About this task:
Lines with the word "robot" in them must be copied from the records below.

Excerpted data:
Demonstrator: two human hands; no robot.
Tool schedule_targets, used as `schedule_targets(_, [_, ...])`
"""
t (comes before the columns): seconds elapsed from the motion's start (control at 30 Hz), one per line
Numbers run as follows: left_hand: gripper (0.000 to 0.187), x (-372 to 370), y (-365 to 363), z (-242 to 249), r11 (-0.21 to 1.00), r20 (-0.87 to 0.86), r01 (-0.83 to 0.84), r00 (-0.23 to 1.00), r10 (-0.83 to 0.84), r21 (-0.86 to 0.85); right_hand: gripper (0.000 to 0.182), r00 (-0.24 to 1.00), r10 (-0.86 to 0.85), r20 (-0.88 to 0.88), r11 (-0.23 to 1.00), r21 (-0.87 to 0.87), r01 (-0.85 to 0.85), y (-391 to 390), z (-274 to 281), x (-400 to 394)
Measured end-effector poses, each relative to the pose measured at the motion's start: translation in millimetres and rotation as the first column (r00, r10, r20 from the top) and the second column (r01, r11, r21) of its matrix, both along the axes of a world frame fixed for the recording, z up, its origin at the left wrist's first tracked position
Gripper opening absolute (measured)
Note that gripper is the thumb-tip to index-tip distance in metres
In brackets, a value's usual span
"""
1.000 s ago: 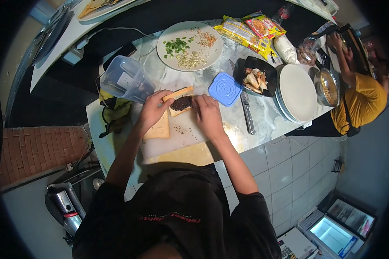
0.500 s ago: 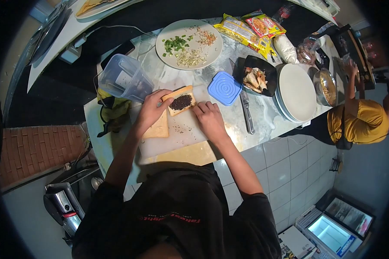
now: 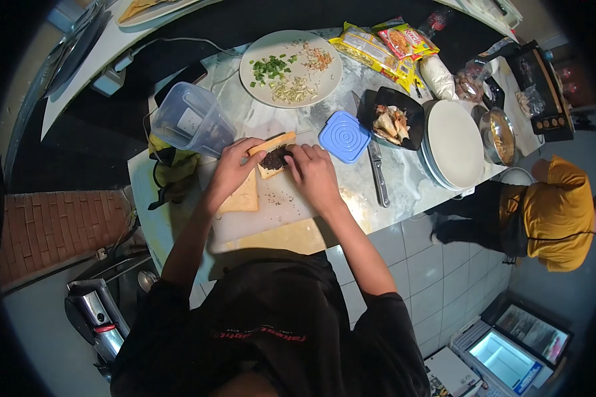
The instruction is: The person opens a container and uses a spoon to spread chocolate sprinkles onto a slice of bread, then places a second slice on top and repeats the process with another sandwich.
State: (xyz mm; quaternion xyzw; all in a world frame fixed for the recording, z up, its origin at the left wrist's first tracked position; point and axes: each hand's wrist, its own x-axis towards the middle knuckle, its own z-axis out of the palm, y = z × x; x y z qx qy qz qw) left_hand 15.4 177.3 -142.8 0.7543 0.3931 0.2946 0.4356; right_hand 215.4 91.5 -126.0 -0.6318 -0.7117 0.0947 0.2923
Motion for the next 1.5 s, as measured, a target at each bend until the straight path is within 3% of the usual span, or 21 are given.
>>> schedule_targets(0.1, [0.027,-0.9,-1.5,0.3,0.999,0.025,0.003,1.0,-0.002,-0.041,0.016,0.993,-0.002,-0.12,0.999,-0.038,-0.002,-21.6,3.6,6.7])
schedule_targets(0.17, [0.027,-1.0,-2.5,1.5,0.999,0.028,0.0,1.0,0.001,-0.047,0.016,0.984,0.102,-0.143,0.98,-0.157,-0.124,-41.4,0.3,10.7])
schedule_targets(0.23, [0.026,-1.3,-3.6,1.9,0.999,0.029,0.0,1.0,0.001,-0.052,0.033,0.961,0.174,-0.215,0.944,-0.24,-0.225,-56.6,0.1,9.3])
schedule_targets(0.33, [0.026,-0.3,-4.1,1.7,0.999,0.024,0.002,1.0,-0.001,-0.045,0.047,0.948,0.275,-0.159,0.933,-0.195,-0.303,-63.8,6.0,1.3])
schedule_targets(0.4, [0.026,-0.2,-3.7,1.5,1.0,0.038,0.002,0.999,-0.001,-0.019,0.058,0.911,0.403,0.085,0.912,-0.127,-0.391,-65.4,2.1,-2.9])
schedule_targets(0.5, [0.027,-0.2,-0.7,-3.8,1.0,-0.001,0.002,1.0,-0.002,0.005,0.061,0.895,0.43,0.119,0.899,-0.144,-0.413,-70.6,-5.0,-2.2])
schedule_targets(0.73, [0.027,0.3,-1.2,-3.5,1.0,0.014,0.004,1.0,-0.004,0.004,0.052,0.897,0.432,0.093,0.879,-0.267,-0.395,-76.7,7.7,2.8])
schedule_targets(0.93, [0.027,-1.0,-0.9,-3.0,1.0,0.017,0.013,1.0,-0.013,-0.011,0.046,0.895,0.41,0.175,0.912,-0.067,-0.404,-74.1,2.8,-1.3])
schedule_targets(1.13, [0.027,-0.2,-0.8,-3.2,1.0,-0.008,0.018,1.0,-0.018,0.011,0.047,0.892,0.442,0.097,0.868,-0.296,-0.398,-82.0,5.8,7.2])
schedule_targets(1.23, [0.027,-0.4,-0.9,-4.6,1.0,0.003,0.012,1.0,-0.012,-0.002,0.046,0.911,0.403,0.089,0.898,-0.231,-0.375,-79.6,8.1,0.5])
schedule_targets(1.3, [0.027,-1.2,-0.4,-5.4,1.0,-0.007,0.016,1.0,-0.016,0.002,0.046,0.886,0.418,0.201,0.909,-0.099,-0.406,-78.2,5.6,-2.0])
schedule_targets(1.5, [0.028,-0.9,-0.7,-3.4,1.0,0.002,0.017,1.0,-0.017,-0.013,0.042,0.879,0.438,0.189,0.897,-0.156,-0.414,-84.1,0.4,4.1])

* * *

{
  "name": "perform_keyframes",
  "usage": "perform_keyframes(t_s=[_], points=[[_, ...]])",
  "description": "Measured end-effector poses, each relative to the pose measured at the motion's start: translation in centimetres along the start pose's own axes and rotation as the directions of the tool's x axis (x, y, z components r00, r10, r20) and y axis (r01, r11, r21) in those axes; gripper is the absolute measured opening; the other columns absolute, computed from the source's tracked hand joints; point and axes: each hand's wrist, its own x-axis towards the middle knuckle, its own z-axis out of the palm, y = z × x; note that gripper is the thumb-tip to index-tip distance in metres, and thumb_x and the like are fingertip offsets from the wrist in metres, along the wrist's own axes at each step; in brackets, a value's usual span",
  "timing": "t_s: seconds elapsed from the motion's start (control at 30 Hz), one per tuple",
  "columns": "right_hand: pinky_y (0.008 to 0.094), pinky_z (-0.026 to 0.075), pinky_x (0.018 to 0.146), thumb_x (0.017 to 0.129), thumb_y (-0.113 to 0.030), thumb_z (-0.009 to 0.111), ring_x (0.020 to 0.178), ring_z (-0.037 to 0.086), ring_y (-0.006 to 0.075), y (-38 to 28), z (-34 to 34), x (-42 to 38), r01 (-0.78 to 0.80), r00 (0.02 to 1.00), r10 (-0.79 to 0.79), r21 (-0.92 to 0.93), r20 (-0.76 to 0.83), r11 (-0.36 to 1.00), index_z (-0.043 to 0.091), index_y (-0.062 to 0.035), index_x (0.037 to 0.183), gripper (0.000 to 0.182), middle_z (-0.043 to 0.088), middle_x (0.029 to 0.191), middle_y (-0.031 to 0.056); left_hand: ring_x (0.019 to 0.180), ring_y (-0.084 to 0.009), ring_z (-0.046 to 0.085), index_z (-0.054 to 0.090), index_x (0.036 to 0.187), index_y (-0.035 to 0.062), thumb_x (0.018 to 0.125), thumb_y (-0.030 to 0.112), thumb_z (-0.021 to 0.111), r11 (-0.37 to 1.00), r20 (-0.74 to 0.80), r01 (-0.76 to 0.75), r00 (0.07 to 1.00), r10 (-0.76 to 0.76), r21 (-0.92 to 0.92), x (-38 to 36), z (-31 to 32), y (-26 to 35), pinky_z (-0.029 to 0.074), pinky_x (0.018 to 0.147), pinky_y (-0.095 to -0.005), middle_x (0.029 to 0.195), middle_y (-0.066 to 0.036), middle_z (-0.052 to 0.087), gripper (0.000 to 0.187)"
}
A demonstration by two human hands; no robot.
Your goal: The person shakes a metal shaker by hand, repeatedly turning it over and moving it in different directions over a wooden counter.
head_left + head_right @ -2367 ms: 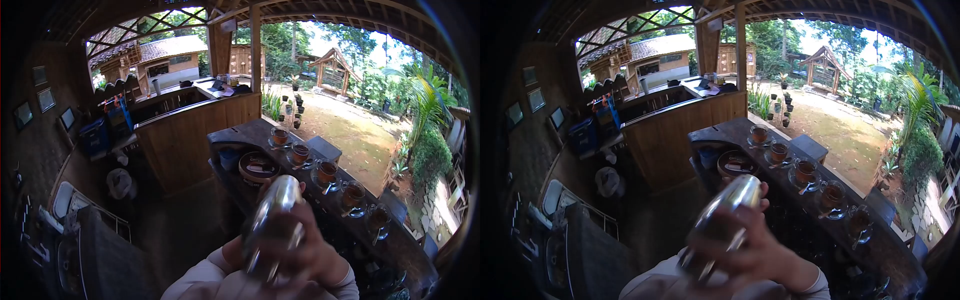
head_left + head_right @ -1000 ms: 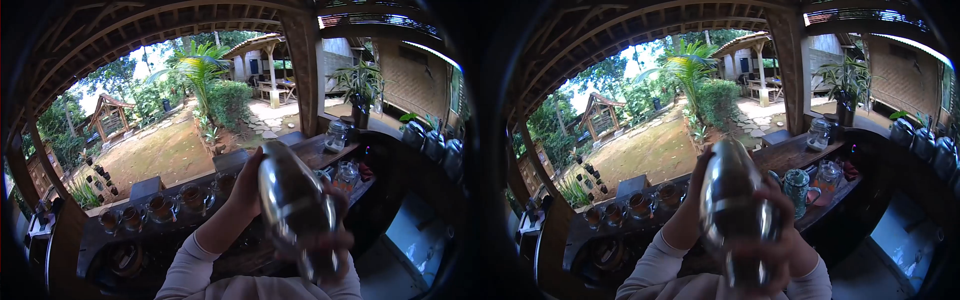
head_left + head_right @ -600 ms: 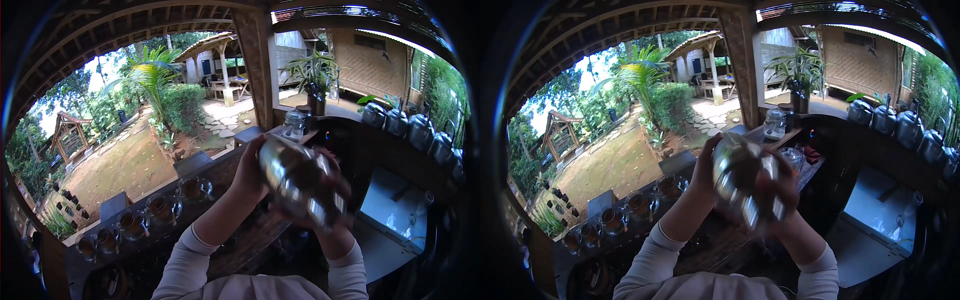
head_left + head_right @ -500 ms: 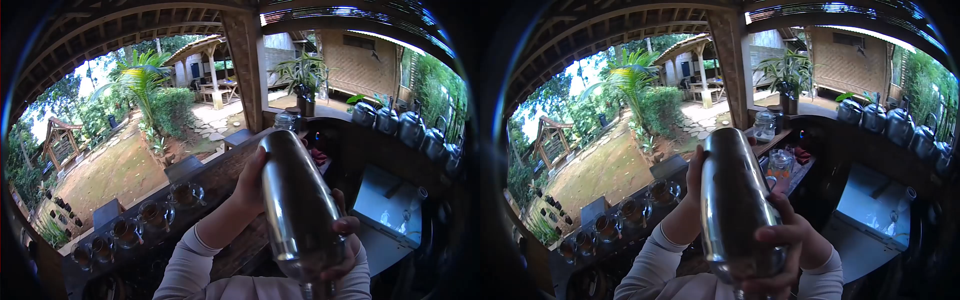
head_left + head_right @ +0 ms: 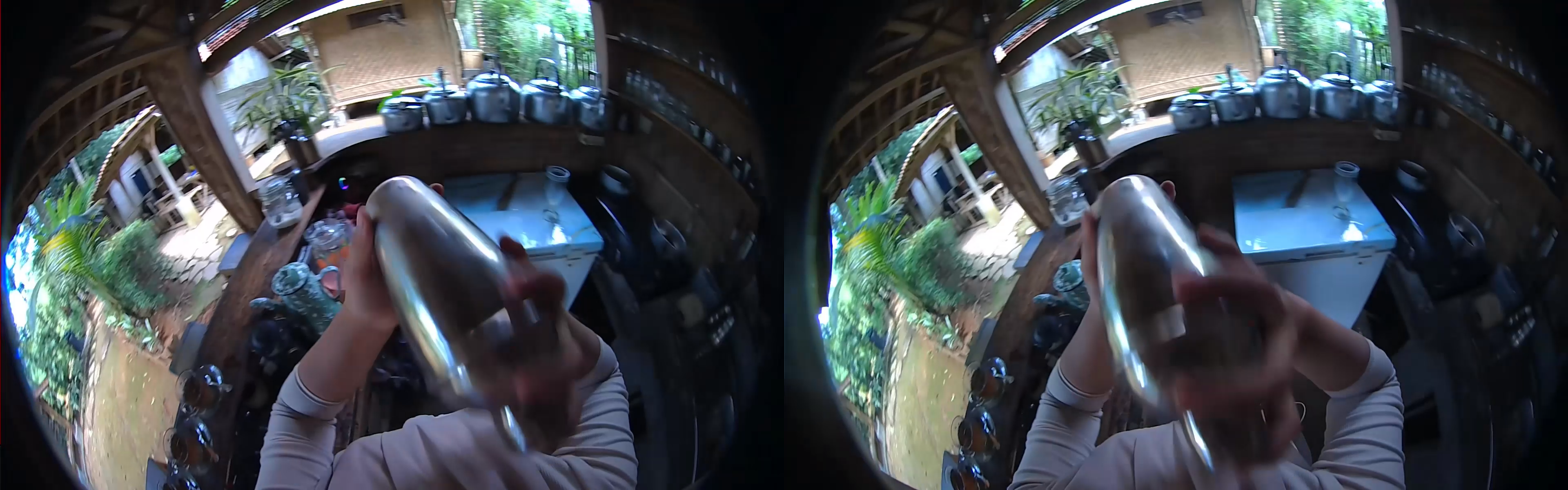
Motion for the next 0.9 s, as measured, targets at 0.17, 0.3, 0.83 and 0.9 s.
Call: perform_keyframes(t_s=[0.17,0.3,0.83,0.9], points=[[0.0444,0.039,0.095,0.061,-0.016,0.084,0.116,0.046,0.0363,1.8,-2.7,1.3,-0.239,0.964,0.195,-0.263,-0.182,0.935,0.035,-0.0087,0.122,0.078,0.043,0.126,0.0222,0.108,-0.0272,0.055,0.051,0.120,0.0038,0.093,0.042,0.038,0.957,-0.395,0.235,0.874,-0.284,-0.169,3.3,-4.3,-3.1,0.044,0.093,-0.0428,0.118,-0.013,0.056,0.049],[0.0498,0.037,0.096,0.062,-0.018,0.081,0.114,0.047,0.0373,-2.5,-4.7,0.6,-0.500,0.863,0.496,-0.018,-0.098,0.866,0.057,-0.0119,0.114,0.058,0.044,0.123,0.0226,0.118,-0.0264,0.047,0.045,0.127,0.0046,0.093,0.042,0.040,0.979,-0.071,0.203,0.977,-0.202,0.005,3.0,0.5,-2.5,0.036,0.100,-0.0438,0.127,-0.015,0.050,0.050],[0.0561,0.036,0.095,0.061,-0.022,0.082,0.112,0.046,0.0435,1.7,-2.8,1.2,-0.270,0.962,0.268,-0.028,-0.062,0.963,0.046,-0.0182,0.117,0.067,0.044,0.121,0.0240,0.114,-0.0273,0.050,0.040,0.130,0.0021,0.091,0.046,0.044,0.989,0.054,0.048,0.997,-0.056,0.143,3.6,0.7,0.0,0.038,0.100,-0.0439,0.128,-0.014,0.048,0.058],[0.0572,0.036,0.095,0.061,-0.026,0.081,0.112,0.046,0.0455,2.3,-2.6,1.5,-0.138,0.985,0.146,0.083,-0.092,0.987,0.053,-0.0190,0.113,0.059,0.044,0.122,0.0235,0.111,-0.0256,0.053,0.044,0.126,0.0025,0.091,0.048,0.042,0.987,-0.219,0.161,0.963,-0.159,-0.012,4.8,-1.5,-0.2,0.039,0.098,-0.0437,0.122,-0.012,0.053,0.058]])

The answer:
Demonstrator: two human hands; no robot.
A demonstration by two human hands; no robot.

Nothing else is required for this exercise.